▸ **Task brief**: Omit every picture, and retype the lines that run from the beginning of the data below through the line containing "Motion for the", inclusive.

--- Source data ---

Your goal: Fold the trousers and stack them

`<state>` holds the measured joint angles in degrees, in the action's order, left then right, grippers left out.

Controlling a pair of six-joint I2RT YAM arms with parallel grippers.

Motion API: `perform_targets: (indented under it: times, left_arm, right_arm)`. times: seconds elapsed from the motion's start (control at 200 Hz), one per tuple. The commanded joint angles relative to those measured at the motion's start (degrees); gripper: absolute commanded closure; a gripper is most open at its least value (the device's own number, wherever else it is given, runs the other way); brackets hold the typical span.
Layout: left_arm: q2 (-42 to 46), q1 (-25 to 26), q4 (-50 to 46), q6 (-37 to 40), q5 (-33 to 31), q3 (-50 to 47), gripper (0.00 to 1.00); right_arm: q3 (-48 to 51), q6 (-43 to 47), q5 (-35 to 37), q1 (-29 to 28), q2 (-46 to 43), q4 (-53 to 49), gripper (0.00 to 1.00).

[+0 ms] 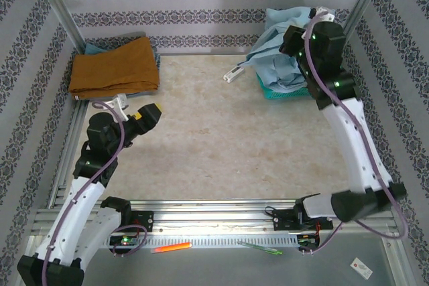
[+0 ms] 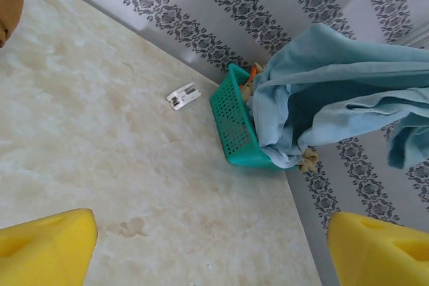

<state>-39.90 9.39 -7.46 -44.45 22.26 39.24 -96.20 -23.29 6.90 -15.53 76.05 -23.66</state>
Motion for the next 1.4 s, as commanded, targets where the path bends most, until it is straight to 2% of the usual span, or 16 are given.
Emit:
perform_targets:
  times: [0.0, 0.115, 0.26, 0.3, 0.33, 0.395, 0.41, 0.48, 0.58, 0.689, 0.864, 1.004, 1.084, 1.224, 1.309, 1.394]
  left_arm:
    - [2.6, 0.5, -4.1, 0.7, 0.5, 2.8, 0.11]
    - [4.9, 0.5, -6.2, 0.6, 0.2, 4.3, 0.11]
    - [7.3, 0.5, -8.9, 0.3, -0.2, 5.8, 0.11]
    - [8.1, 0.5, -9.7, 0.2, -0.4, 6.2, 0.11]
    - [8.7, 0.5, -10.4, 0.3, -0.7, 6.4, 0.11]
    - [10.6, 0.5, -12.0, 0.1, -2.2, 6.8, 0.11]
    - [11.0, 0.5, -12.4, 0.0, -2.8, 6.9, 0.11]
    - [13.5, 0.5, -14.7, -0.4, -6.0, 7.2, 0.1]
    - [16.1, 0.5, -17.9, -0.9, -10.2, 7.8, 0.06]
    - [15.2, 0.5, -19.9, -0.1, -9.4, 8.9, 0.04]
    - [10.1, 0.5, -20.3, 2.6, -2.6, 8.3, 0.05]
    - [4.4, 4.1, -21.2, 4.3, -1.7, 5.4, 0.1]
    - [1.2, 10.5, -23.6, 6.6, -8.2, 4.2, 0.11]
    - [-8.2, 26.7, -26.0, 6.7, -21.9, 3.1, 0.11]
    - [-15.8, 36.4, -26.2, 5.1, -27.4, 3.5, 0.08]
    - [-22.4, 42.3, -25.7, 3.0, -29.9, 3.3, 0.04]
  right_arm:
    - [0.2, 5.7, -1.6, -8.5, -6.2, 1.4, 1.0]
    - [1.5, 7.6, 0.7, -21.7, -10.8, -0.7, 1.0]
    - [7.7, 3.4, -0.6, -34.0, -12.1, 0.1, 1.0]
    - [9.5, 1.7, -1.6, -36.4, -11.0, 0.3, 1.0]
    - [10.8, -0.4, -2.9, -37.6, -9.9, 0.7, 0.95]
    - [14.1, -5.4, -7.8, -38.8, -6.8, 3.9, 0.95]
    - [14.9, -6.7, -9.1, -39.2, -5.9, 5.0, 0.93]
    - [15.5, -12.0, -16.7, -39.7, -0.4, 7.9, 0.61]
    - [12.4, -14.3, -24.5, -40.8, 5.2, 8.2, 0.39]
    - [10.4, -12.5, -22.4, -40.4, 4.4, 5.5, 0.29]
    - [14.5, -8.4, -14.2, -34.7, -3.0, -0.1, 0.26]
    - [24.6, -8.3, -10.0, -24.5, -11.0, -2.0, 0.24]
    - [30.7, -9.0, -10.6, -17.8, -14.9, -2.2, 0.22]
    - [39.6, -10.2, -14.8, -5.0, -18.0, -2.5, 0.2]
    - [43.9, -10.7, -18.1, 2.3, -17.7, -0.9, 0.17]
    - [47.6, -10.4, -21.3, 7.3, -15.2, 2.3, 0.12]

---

▸ **Result below**:
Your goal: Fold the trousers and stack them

`<state>` holds the measured joint angles in degrees, in the action's order, left then right, grippers left out.

Controlling a pair of six-joint I2RT YAM arms with parallel grippers.

Motion API: `perform_targets: (indented under it: times, left_arm, right_arm)`. times: seconds elapsed from the motion's start (control at 200 Hz), one per tuple. The commanded joint angles relative to those measured at the motion's start (degrees); gripper: absolute commanded closure; a gripper is most open at its least value (the device's own number, wherever else it is given, runs the other way); brackets hold the typical span.
Layout: left_arm: q2 (-42 to 46), q1 (-25 to 26), q4 (-50 to 46), q6 (-37 to 40), q5 (-33 to 31), q3 (-50 to 47), gripper (0.00 to 1.00); right_arm: q3 (-48 to 51), q6 (-43 to 47), q5 (-35 to 37), q1 (-29 to 28), q2 (-46 to 43), q4 (-53 to 49), gripper (0.00 to 1.00).

[+0 ms] 
[+0 ms] 

<state>-39.90 9.39 -7.46 -44.45 22.26 39.24 -96.20 -23.29 6.90 -15.53 76.05 -23.66</state>
Motion for the next 1.4 s, as commanded, targets where the path bends most, until it is straight to 2% of the usual span, or 16 are given.

The given answer completes the exercise.